Running our custom scrapy nsi command, but this time with a direct QID parameter specified, yields the NSI tag suggestions for the QID. This is the bottom line of the output below:

$ pipenv run scrapy nsi --code Q9361374
"Travelodge UK", "Q9361374"
       -> https://www.wikidata.org/wiki/Q9361374
       -> https://www.wikidata.org/wiki/Special:EntityData/Q9361374.json
       -> British budget hotel chain
       -> https://www.travelodge.co.uk/
       -> item_attributes = {"brand": "Travelodge UK", "brand_wikidata": "Q9361374"}
       -> {'displayName': 'Travelodge (Europe)', 'id': 'travelodge-dec11e', 'locationSet': {'include': ['es', 'gb', 'ie']}, 'tags': {'brand': 'Travelodge', 'brand:wikidata': 'Q9361374', 'internet_access': 'wlan', 'internet_access:fee': 'customers', 'internet_access:ssid': 'Travelodge WiFi', 'name': 'Travelodge', 'tourism': 'hotel'}}

Note the OSM POI category attributes for a hotel ('tourism': 'hotel') are part of the tag set that the NSI is "suggesting" in this case.

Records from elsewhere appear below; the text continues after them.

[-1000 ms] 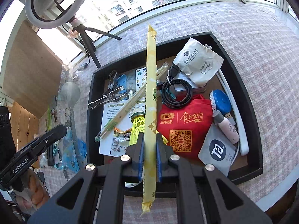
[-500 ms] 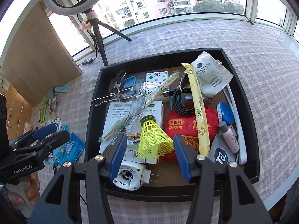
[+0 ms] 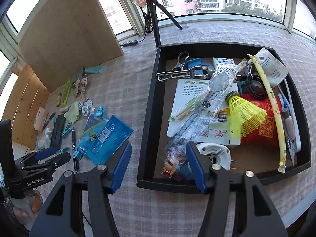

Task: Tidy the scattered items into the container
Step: 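Move both grippers back toward the remaining pile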

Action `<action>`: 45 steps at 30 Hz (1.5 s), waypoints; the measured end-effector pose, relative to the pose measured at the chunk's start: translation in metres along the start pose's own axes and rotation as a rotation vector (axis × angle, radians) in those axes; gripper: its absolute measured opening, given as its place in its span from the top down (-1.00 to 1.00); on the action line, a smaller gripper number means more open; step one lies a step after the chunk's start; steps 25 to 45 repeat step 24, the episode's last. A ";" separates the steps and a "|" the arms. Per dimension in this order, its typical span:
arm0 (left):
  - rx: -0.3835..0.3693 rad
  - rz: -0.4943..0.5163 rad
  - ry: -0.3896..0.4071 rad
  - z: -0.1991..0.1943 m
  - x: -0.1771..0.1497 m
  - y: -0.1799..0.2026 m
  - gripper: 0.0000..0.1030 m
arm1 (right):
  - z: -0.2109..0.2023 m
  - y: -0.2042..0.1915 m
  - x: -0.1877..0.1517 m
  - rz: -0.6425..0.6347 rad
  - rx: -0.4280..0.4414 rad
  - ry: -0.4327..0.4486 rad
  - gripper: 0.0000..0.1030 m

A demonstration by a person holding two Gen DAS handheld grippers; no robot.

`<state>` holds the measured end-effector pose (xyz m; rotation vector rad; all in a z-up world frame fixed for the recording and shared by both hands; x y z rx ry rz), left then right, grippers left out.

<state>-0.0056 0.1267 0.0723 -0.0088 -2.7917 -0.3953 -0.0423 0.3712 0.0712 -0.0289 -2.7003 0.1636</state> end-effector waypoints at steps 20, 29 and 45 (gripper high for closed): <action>-0.001 -0.151 0.105 -0.065 -0.053 -0.106 -0.52 | 0.012 -0.125 -0.051 -0.167 -0.025 -0.031 -0.10; 0.006 -0.133 0.113 -0.065 -0.054 -0.110 -0.52 | 0.016 -0.132 -0.056 -0.166 -0.031 -0.040 -0.10; 0.006 -0.133 0.113 -0.065 -0.054 -0.110 -0.52 | 0.016 -0.132 -0.056 -0.166 -0.031 -0.040 -0.10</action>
Point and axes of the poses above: each gripper's, at about its wrist camera, not at the fingertips, and z roughly the way its jaws point, y to its right, x to its top, the point moved 4 cm from there along z, roughly the way its jaws point, and after that the axes turned 10 degrees about -x, right-handed, at the moved point
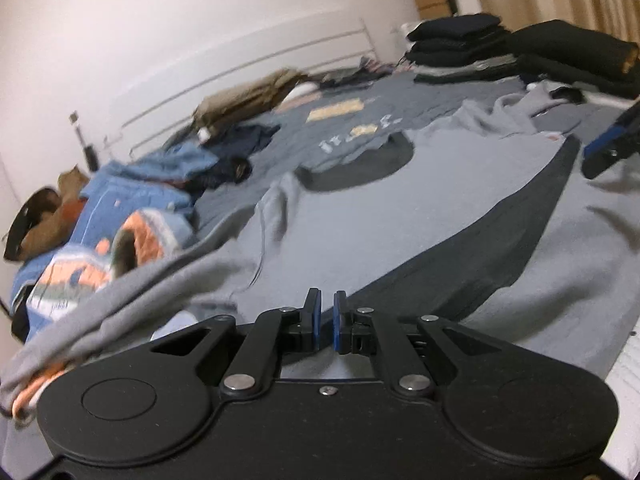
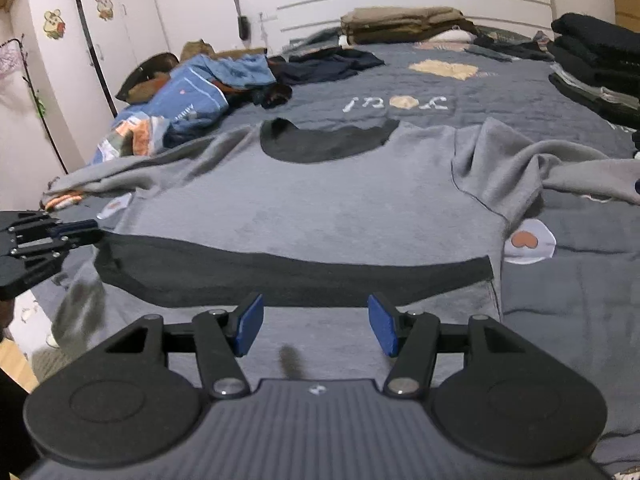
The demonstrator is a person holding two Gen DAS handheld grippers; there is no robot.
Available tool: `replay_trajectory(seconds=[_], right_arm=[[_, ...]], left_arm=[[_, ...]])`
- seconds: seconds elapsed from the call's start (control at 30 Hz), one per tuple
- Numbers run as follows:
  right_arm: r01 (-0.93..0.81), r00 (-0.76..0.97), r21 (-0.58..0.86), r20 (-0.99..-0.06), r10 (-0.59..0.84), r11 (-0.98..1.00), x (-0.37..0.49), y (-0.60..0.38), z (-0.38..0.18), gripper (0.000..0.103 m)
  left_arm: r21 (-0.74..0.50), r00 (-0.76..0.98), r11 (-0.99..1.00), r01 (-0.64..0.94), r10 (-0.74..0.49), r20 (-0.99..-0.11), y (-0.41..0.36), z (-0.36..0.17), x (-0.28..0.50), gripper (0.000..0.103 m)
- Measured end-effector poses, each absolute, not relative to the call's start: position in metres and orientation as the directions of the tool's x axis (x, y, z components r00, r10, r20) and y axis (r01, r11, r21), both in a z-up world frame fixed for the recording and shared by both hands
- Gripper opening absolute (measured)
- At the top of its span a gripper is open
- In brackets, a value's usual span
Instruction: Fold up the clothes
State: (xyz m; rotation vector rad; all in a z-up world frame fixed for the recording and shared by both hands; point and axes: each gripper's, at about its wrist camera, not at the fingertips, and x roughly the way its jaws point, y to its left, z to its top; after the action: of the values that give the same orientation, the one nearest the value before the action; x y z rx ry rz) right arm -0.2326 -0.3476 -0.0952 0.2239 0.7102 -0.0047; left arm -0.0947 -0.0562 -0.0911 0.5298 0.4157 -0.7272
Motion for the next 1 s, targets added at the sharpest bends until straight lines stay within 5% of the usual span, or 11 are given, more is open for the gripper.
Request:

You may also notice that the bottom line has an 'id' – an internal NSI identifier of the brand. This ID is not stable, so you shouldn't hardcode it into spiders. Instead, our pipeline will retrieve it directly from NSI each time a spider launches, based on the Wikidata QID specified in the spider. If the brand/operator doesn't have a Wikidata QID in NSI, you can either raise an issue in the NSI repository, or contribute the missing QID to NSI yourself.

Finding scrapers to build by category

To looking for missing or existing scrapers by a given category, review https://nsi.guide/?t=brands and supply the category to the nsi --detect-missing command.

$ pipenv run scrapy nsi --detect-missing brands/shop/supermarket
Fetched 915 brands/shop/supermarket from NSI
Missing by wikidata: 619
"3hreeSixty", "Q7797310"
       -> https://www.wikidata.org/wiki/Q7797310
       -> https://www.wikidata.org/wiki/Special:EntityData/Q7797310.json

You can also search by a location code such as "za" or "us-ct.geojson":

$ pipenv run scrapy nsi --detect-missing za
Missing by wikidata: 66
...

Check carefully if this is simply a scraper missing a wikidata entry, or if it is truely missing a scraper.

Automatic POI categorisation

The ATP item pipeline will attempt to enhance POIs it sees automatically with OSM category data from the NSI. It only does this if there is a non-ambiguous match of QID, country location (if appropriate) and category suggestion.

In the great majority cases the automation gets the correct answer. In the cases where it fails for some reason then the automation can be disabled for the spider, and the correct categories applied in the spider code itself. See ApplyNSICategoriesPipeline docs.

A virtuous circle?

Wikidata, NSI, OSM and ATP support each other with respect to data integrity and consistency. Eyeballs in one project are able to pick up problems in another.

Providing that a site does a good job of publishing its data and providing the ATP spider does a good job of reading it, then a range of possibilities open up.

For example, it is far easier to support editors making a change to a POI from being non-branded (no QID) to one that is when we can point to the co-located scraped POI. If there is good branded data in OSM then it is easier to suggest change or removal based on changes in the branded / scraped data set.

Currently, after each weekly run of the full project, we publish a cross correlation (by QID) of the data in ATP, NSI and OSM. This is able to pick up various anomalies between and within the various projects all leading to edits which can make the open data world a better place.

Others do similar and interesting things.